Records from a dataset
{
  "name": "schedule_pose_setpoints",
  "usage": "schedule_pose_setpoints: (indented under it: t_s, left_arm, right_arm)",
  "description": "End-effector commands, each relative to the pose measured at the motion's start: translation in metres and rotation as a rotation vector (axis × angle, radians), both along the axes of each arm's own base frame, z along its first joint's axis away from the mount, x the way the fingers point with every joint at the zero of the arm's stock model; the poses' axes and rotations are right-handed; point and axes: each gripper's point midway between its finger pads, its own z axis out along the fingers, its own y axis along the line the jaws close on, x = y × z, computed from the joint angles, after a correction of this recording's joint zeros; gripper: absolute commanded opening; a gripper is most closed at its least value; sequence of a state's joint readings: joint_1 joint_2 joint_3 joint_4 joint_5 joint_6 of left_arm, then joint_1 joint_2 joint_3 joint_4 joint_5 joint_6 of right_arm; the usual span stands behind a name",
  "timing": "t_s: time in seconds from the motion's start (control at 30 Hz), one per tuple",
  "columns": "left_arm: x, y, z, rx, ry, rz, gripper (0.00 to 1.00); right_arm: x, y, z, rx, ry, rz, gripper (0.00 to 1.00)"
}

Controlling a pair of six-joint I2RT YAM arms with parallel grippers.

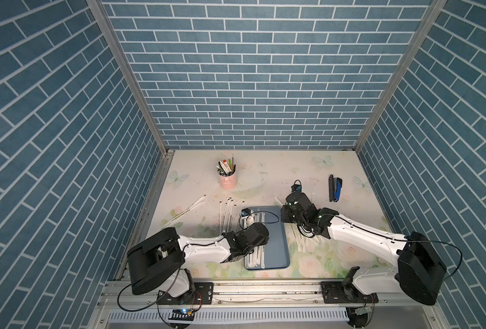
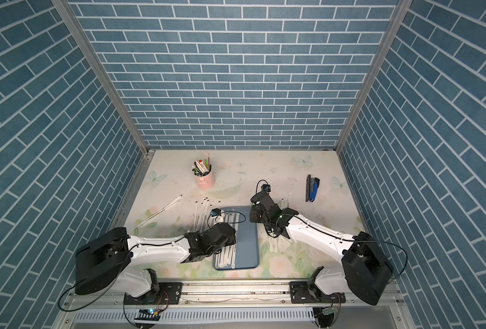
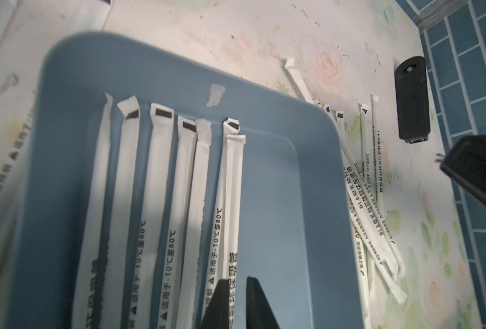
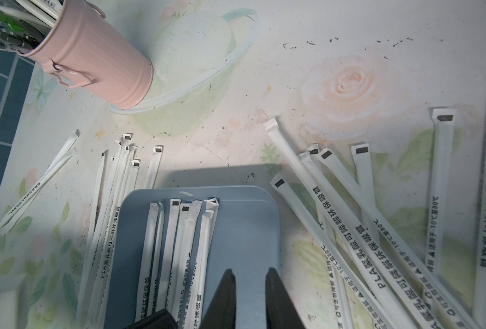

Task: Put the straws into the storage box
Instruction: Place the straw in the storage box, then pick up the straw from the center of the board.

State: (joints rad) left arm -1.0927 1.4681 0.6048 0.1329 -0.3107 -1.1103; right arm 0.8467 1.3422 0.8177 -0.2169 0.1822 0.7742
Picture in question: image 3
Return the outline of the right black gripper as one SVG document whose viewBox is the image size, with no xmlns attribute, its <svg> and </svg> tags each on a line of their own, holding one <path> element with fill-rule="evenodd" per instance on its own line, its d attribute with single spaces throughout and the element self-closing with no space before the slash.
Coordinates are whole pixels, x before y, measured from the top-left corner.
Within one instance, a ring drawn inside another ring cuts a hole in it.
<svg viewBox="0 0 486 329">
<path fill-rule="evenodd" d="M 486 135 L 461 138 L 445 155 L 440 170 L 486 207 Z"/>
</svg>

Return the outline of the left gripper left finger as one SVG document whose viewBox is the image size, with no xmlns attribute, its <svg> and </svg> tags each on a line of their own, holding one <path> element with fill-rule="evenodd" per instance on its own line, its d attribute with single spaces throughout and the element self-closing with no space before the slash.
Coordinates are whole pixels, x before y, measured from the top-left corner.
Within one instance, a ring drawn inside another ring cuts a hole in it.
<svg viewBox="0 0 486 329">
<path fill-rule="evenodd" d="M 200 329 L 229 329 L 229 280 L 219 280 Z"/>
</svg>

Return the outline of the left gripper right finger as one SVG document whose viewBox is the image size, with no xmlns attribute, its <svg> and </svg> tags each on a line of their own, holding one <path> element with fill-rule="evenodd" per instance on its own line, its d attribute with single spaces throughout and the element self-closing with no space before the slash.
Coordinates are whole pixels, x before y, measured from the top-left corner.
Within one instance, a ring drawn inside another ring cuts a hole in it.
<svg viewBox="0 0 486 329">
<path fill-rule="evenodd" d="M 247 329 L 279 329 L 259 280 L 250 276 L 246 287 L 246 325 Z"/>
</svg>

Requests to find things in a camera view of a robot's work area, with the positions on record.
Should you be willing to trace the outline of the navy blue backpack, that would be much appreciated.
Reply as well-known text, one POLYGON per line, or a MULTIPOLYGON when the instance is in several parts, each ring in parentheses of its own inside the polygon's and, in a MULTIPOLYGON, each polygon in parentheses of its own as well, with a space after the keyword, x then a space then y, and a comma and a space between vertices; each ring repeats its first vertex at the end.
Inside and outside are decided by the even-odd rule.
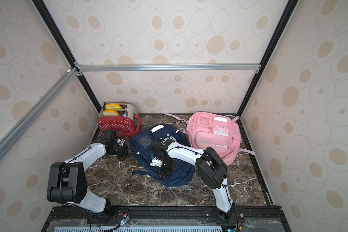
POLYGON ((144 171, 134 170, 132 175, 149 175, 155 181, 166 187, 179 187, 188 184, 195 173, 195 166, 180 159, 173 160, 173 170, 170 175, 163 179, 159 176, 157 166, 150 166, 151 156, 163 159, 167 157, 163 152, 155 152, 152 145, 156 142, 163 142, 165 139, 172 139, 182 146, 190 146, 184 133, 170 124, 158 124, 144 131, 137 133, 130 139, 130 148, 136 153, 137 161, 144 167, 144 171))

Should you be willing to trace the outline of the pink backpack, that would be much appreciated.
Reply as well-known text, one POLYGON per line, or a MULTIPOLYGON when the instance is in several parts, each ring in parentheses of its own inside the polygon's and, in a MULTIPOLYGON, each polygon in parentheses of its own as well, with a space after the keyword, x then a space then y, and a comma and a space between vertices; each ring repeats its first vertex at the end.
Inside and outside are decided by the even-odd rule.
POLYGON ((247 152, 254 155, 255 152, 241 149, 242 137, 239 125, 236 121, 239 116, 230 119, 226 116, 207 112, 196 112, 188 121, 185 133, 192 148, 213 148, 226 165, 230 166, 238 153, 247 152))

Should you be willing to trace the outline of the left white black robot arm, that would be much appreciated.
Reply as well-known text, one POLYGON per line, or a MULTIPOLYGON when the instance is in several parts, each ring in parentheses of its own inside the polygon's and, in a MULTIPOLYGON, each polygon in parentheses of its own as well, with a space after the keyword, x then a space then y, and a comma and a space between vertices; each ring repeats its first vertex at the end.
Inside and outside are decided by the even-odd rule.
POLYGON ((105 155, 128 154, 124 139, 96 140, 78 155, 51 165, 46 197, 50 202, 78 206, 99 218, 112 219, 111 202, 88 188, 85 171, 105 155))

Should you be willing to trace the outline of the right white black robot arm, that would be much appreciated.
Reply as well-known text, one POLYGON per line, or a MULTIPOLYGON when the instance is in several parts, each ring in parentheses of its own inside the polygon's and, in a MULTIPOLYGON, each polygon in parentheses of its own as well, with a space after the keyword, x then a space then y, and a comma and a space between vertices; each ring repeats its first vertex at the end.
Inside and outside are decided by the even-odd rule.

REQUIREMENT
From the first line to the last, write out the data exactly, dropping any pictures.

ANSWER SPACE
{
  "name": "schedule_pose_setpoints",
  "usage": "schedule_pose_setpoints: (indented under it: t_s, left_arm, right_arm)",
  "description": "End-effector commands, each relative to the pose measured at the motion's start: translation in metres and rotation as a rotation vector (axis × angle, radians), both along the axes of each arm's own base frame, z along its first joint's axis away from the mount, x the way the fingers point with every joint at the zero of the arm's stock model; the poses' axes and rotations are right-handed; point and axes: each gripper's point midway between its finger pads, its own z axis out along the fingers, its own y axis along the line the jaws close on, x = y × z, computed from the joint angles, after a correction of this recording's joint zeros; gripper: absolute commanded opening; a gripper is most closed at its least value; sequence of a state's joint readings: joint_1 joint_2 joint_3 joint_4 joint_5 joint_6 of left_arm, then joint_1 joint_2 joint_3 joint_4 joint_5 joint_6 of right_arm; the usual span stands behind a name",
  "timing": "t_s: time in seconds from the motion's start (control at 30 Hz), one per tuple",
  "columns": "left_arm: x, y, z, rx, ry, rz, gripper (0.00 to 1.00); right_arm: x, y, z, rx, ry, rz, gripper (0.00 to 1.00)"
}

Controlling a pair of six-joint I2RT YAM arms with parallel grippers.


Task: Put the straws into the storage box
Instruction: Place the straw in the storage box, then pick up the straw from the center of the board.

State: (joints rad) left arm -1.0927 1.4681 0.6048 0.1329 -0.3107 -1.1103; right arm 0.8467 1.3422 0.8177 -0.2169 0.1822 0.7742
Picture in question: image 3
Return the outline of the right black gripper as one SVG document whose viewBox is the image size, with no xmlns attribute, its <svg> and </svg> tags each on a line of their own, holding one <path> element with fill-rule="evenodd" per instance on its own line, its d attribute with single spaces throughout and the element self-closing with no space before the slash.
Coordinates are whole pixels, x before y, measured from the top-left corner.
Within one instance, a ring drawn inside another ring cuts a hole in it.
<svg viewBox="0 0 486 329">
<path fill-rule="evenodd" d="M 486 135 L 461 138 L 445 155 L 440 170 L 486 207 Z"/>
</svg>

Return the outline of the left gripper left finger as one SVG document whose viewBox is the image size, with no xmlns attribute, its <svg> and </svg> tags each on a line of their own, holding one <path> element with fill-rule="evenodd" per instance on its own line, its d attribute with single spaces throughout and the element self-closing with no space before the slash.
Coordinates are whole pixels, x before y, measured from the top-left corner.
Within one instance, a ring drawn inside another ring cuts a hole in it.
<svg viewBox="0 0 486 329">
<path fill-rule="evenodd" d="M 200 329 L 229 329 L 229 280 L 219 280 Z"/>
</svg>

Return the outline of the left gripper right finger as one SVG document whose viewBox is the image size, with no xmlns attribute, its <svg> and </svg> tags each on a line of their own, holding one <path> element with fill-rule="evenodd" per instance on its own line, its d attribute with single spaces throughout and the element self-closing with no space before the slash.
Coordinates are whole pixels, x before y, measured from the top-left corner.
Within one instance, a ring drawn inside another ring cuts a hole in it.
<svg viewBox="0 0 486 329">
<path fill-rule="evenodd" d="M 247 329 L 279 329 L 259 280 L 250 276 L 246 287 L 246 325 Z"/>
</svg>

Requests to find things in a camera view of a robot's work area, with the positions on record.
Should you be willing to trace the outline of the navy blue backpack, that would be much appreciated.
Reply as well-known text, one POLYGON per line, or a MULTIPOLYGON when the instance is in several parts, each ring in parentheses of its own inside the polygon's and, in a MULTIPOLYGON, each polygon in parentheses of its own as well, with a space after the keyword, x then a space then y, and a comma and a space between vertices; each ring repeats its first vertex at the end.
Inside and outside are decided by the even-odd rule.
POLYGON ((144 171, 134 170, 132 175, 149 175, 155 181, 166 187, 179 187, 188 184, 195 173, 195 166, 180 159, 173 160, 173 170, 170 175, 163 179, 159 176, 157 166, 150 166, 151 156, 163 159, 167 157, 163 152, 155 152, 152 145, 156 142, 163 142, 165 139, 172 139, 182 146, 190 146, 184 133, 170 124, 158 124, 144 131, 137 133, 130 139, 130 148, 136 153, 137 161, 144 167, 144 171))

Should you be willing to trace the outline of the pink backpack, that would be much appreciated.
Reply as well-known text, one POLYGON per line, or a MULTIPOLYGON when the instance is in several parts, each ring in parentheses of its own inside the polygon's and, in a MULTIPOLYGON, each polygon in parentheses of its own as well, with a space after the keyword, x then a space then y, and a comma and a space between vertices; each ring repeats its first vertex at the end.
Inside and outside are decided by the even-odd rule.
POLYGON ((247 152, 254 155, 255 152, 241 149, 242 137, 239 125, 236 121, 239 116, 230 119, 226 116, 207 112, 196 112, 188 121, 185 133, 192 148, 213 148, 226 165, 230 166, 238 153, 247 152))

Should you be willing to trace the outline of the left white black robot arm, that would be much appreciated.
Reply as well-known text, one POLYGON per line, or a MULTIPOLYGON when the instance is in several parts, each ring in parentheses of its own inside the polygon's and, in a MULTIPOLYGON, each polygon in parentheses of its own as well, with a space after the keyword, x then a space then y, and a comma and a space between vertices; each ring repeats its first vertex at the end.
Inside and outside are decided by the even-odd rule.
POLYGON ((105 155, 128 154, 124 139, 96 140, 78 155, 51 165, 46 197, 50 202, 78 206, 99 218, 112 219, 111 202, 88 188, 85 171, 105 155))

Should you be willing to trace the outline of the right white black robot arm, that would be much appreciated.
Reply as well-known text, one POLYGON per line, or a MULTIPOLYGON when the instance is in several parts, each ring in parentheses of its own inside the polygon's and, in a MULTIPOLYGON, each polygon in parentheses of its own as well, with a space after the keyword, x then a space then y, and a comma and a space between vertices; each ring repeats its first vertex at the end.
Inside and outside are decided by the even-odd rule.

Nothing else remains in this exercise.